-- WHAT IS EXPECTED --
All lines from the opening of the data to the line containing "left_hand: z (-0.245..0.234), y" must be returned unchanged, and only those lines.

-- DATA EXTRACT --

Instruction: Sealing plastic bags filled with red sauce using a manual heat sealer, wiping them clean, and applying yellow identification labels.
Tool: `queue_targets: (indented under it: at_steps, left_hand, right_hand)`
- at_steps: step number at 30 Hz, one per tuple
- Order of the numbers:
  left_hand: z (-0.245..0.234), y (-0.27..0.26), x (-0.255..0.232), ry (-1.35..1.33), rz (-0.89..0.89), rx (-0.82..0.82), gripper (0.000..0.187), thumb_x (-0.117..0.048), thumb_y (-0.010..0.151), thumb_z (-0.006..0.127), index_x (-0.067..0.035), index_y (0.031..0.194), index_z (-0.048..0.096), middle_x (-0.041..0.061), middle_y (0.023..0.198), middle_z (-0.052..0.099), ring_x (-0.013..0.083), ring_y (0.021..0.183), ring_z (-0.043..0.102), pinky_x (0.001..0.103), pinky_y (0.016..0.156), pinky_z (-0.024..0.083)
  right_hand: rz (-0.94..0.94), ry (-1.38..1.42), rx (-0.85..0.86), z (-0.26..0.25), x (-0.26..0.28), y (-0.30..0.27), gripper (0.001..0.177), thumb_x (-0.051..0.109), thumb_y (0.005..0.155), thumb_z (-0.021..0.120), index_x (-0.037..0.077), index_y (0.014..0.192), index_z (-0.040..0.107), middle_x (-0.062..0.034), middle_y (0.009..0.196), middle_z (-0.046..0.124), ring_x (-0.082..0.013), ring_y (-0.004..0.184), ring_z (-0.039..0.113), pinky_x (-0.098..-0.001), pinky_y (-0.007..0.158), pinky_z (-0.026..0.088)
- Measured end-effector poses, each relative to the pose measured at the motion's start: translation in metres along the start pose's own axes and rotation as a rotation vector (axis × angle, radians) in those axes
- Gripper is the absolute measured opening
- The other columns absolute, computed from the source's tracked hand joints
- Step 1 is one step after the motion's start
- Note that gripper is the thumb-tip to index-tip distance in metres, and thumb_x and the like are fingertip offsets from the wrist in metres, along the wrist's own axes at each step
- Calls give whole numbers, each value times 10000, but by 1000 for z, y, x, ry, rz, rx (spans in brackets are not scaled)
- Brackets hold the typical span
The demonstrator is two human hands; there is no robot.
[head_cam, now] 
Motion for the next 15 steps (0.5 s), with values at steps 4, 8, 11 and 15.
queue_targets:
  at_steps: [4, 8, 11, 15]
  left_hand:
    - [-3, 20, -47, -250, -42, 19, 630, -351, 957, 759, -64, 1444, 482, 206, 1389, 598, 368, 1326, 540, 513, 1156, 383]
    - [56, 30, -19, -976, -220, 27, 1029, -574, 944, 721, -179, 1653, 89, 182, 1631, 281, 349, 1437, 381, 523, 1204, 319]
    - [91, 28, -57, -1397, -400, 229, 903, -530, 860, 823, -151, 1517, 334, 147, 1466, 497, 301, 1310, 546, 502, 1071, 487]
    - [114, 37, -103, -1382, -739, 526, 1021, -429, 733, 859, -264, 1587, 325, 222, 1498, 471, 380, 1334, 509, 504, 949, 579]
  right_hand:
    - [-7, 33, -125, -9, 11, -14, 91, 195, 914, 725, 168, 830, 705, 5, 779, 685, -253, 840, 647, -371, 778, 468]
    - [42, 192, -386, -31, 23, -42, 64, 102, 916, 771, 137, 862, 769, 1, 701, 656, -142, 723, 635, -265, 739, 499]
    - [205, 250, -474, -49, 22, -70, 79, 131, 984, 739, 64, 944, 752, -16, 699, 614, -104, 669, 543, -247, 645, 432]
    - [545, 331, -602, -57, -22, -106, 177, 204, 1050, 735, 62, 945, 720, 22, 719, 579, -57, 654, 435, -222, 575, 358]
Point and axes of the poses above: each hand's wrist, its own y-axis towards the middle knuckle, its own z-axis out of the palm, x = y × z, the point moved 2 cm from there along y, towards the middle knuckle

-- WRITTEN SOLUTION --
Instruction: Sealing plastic bags filled with red sauce using a manual heat sealer, wiping them clean, and applying yellow identification labels.
Tool: `queue_targets: (indented under it: at_steps, left_hand, right_hand)`
- at_steps: step number at 30 Hz, one per tuple
- Order of the numbers:
  left_hand: z (-0.245..0.234), y (-0.27..0.26), x (-0.255..0.232), ry (-1.35..1.33), rz (-0.89..0.89), rx (-0.82..0.82), gripper (0.000..0.187), thumb_x (-0.117..0.048), thumb_y (-0.010..0.151), thumb_z (-0.006..0.127), index_x (-0.067..0.035), index_y (0.031..0.194), index_z (-0.048..0.096), middle_x (-0.041..0.061), middle_y (0.023..0.198), middle_z (-0.052..0.099), ring_x (-0.013..0.083), ring_y (0.021..0.183), ring_z (-0.043..0.102), pinky_x (0.001..0.103), pinky_y (0.016..0.156), pinky_z (-0.024..0.083)

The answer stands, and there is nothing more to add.